Likewise, the scientific community couldn’t sustain efforts to investigate the virus that caused the influenza pandemic. In 1922, an editorial published in the Journal of the American Medical Association argued that there was a need to continue this research. While some scientists remained dedicated to that cause, by 1925, another editorial in the same journal noted that the “intense general interest in influenza … died down rather quickly.”
Nichols argues the country could have learned lessons about the importance of providing social safety nets and addressing health care inequities had it followed through on this research. Marginalized communities were at higher risk of dying from influenza in 1918 just as they are now with COVID-19—and yet there remain gaps in the country’s health care infrastructure that leaves them vulnerable to disease.
Ewing agrees. He notes there was little attention to these vulnerabilities in 1918—but in 2020, the research is overwhelming, especially now as the lingering effects of COVID-19 start to manifest.
Will we return to normal?
The good news, Bristow says, is that it seems there’s one lesson the country has learned from the 1918 influenza pandemic and that’s in record-keeping.
There is very little historical record or archival information from 1918. There was no real attempt to memorialize those who died in the 1918 pandemic because people just wanted to get past the trauma. Bristow says she had to sift through primary accounts from journals and newspaper headlines to write her 2017 book.

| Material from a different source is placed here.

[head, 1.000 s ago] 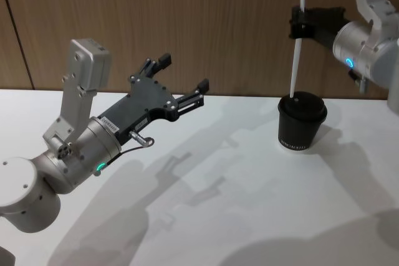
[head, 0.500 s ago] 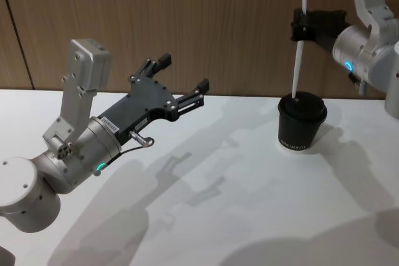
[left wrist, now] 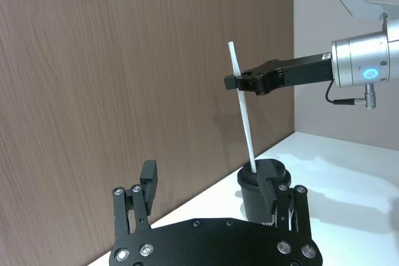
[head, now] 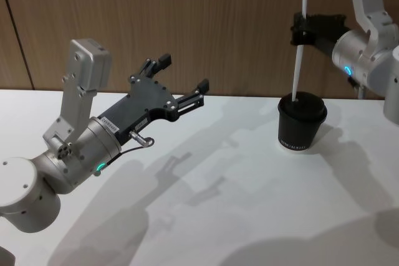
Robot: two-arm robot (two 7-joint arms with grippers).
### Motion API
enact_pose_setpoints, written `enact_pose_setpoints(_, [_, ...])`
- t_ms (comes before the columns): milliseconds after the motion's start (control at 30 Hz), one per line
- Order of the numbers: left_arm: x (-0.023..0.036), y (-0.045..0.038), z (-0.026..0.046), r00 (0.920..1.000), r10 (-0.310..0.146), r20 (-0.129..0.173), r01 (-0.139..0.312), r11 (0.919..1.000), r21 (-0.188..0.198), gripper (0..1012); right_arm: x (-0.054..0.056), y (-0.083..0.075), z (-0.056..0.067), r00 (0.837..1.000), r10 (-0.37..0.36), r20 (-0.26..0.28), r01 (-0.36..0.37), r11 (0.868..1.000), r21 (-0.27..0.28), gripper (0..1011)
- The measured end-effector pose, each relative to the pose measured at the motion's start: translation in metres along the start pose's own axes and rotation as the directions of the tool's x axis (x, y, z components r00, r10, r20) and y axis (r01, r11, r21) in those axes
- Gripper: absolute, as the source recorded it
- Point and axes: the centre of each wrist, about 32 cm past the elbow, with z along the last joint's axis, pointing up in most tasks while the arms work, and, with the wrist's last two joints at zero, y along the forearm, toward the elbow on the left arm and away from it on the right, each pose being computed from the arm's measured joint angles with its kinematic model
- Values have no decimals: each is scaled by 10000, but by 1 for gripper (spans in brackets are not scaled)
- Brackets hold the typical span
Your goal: Pick up the straw with one hand, pass it to the other hand, and insert it into the cup.
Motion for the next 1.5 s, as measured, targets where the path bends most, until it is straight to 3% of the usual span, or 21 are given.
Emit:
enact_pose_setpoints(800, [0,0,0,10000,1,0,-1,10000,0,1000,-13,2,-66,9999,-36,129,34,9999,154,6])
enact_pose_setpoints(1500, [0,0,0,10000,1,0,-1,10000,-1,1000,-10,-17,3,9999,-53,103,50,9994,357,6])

That seems not to be the case this time around. From the beginning of the COVID-19 pandemic, libraries, historical societies, and local organizations began working to collect any and all records. Those records include individual testimonies, as well as efforts to find out how entire communities have been affected through interviews with grocery store workers, volunteer COVID-19 testers, children and their parents grappling with virtual learning, and more. There have also been a few temporary memorials to honor the victims of COVID-19.
That attention to collecting records could be useful for making policies in the future that could help the country cope with the inevitable next pandemic. Or it could just collect dust if Americans again want the trauma from the pandemic to disappear from memory.
Ewing predicts the strong desire to get past the pandemic will translate to a lack of commemoration or change, but Bristow tends towards optimism.
“No one has escaped completely unscathed,” she says. “But will that make us more humane with one another, more caring of one another? My hope is that trauma that everyone has experienced at some level will make for a more robust reckoning in the aftermath than we saw in 1918.”